Did you use a C# library earlier?
In C++, no standard library function for Bezier curves is available (yet). You can of course roll your own (CodeProject sample) or look for a math library.
This blogpost explains the idea nicely but in Actionscript. Translation should not be much of a problem.
To get an individual point (x, y) along a cubic curve at a given percent of travel (t), with given control points (x1, y1), (x2, y2), (x3, y3), and (x4, y4) I expanded De Casteljau’s algorithm and rearranged the equation to minimize exponents:
//Generalized code, not C++
variables passed to function: t, x1, y1, x2, y2, x3, y3, x4, y4
variables declared in function: t2, t3, x, y
t2 = t * t
t3 = t * t * t
x = t3*x4 + (3*t2 - 3*t3)*x3 + (3*t3 - 6*t2 + 3*t)*x2 + (3*t2 - t3 - 3*t + 1)*x1
y = t3*y4 + (3*t2 - 3*t3)*y3 + (3*t3 - 6*t2 + 3*t)*y2 + (3*t2 - t3 - 3*t + 1)*y1
(t) is a decimal value between 0 and 1 (0 <= t <= 1) that represents percent of travel along the curve.
The formula is the same for x and y, and you can write a function that takes a generic set of 4 control points or group the coefficients together:
t2 = t * t
t3 = t * t * t
A = (3*t2 - 3*t3)
B = (3*t3 - 6*t2 + 3*t)
C = (3*t2 - t3 - 3*t + 1)
x = t3*x4 + A*x3 + B*x2 + C*x1
y = t3*y4 + A*y3 + B*y2 + C*y1
For quadratic functions, a similar approach yields:
t2 = t * t
A = (2*t - 2*t2)
B = (t2 - 2*t + 1)
x = t2*x3 + A*x2 + B*x1
y = t2*y3 + A*y2 + B*y1
If you just want to display a Bezier curve, you can use something like PolyBezier for Windows.
If you want to implement the routine yourself, you can find linear interpolation code all over the Intarnetz.
I believe the Boost libraries have support for this. Linear interpolation, not Beziers specifically. Don't quote me on this, however.

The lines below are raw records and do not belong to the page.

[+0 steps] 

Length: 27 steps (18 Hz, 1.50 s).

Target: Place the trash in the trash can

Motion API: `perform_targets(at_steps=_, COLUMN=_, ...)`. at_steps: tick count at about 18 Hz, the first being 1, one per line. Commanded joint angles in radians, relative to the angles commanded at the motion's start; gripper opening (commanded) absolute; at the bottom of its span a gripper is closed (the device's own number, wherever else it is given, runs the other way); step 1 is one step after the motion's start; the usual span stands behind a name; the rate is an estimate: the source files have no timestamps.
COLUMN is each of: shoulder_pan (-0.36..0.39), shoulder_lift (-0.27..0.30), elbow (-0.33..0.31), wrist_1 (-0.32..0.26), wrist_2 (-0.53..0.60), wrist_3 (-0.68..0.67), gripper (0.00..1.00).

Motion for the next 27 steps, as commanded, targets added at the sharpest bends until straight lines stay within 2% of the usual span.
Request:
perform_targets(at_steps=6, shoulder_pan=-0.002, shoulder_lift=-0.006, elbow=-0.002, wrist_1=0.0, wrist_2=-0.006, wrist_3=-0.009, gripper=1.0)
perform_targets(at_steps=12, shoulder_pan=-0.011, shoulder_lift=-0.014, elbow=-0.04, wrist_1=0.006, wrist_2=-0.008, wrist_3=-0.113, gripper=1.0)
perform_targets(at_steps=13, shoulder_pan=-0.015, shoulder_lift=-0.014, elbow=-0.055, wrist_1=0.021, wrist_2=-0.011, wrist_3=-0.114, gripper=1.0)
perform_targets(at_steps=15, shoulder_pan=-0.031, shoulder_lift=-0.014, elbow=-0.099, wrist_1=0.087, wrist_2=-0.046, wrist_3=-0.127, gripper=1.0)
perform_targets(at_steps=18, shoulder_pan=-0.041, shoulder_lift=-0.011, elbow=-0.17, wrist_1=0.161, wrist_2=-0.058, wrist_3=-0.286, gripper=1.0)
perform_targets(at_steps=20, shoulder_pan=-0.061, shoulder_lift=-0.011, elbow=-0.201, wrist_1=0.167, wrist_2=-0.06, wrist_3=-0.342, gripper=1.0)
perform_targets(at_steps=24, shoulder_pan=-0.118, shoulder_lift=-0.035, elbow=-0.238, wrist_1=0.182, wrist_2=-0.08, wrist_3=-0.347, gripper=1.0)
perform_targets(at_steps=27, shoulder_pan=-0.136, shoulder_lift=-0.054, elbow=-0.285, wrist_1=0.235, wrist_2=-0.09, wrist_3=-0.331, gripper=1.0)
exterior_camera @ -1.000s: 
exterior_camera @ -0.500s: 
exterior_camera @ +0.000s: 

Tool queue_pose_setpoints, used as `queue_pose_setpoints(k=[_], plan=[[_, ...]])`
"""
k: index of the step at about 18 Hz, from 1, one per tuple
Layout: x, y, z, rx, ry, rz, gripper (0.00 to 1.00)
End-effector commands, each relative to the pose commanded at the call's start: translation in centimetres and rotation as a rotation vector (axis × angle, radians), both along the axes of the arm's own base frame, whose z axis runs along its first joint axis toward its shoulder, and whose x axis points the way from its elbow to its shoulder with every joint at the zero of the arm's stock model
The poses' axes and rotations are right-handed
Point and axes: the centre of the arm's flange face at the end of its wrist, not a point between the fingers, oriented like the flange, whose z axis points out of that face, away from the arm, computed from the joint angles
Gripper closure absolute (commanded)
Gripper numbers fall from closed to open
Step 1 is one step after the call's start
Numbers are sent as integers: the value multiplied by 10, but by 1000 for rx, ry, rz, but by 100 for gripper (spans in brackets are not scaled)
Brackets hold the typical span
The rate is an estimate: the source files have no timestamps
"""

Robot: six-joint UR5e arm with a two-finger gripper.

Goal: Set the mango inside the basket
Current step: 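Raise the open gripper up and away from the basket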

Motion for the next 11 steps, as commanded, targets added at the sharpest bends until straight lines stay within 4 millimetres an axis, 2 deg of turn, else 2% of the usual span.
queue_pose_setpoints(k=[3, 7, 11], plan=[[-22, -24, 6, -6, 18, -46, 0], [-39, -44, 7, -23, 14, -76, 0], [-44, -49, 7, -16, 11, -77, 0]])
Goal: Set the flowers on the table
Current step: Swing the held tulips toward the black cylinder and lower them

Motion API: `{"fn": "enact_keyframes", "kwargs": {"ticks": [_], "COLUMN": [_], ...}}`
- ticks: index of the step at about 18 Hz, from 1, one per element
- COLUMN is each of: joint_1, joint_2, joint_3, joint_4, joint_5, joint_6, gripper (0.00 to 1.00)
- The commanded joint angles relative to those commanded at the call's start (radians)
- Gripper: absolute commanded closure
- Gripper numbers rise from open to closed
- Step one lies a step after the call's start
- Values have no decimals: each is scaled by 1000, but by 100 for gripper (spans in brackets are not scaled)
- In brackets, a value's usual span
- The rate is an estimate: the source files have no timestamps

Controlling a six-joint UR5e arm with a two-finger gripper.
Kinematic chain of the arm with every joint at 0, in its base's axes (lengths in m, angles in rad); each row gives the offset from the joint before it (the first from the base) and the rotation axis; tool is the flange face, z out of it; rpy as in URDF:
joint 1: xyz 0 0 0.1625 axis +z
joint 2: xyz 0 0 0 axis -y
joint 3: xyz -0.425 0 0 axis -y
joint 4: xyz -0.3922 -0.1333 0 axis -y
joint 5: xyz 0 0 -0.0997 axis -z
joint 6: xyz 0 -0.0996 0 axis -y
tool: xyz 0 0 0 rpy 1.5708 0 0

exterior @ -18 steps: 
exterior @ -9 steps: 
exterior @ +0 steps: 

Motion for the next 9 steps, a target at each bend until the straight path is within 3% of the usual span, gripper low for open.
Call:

I made an implementation based on this example https://stackoverflow.com/a/11435243/15484522 but for any amount of path points
void bezier(int [] arr, int size, int amount) {
int a[] = new int[size * 2];
for (int i = 0; i < amount; i++) {
for (int j = 0; j < size * 2; j++) a[j] = arr[j];
for (int j = (size - 1) * 2 - 1; j > 0; j -= 2)
for (int k = 0; k <= j; k++)
a[k] = a[k] + ((a[k+2] - a[k]) * i) / amount;
circle(a[0], a[1], 3); // draw a circle, in Processing
}
}
Where arr is array of points {x1, y1, x2, y2, x3, y3... xn, yn}, size is amount of points (twice smaller than array size), and amount is number of output points.
For optimal calculations you can use 2^n amount and bit shift:
void bezier(int [] arr, int size, int dense) {
int a[] = new int[size * 2];
for (int i = 0; i < (1 << dense); i++) {
for (int j = 0; j < size * 2; j++) a[j] = arr[j];
for (int j = (size - 1) * 2 - 1; j > 0; j -= 2)
for (int k = 0; k <= j; k++)
a[k] = a[k] + (((a[k+2] - a[k]) * i) >> dense);
circle(a[0], a[1], 3); // draw a circle, in Processing
}
}
This implementation on github shows how to calculate a simple cubic bezier, with normal and tangent values for values of 't' from 0->1.
It is a direct transposition of the formulas at wikipedia.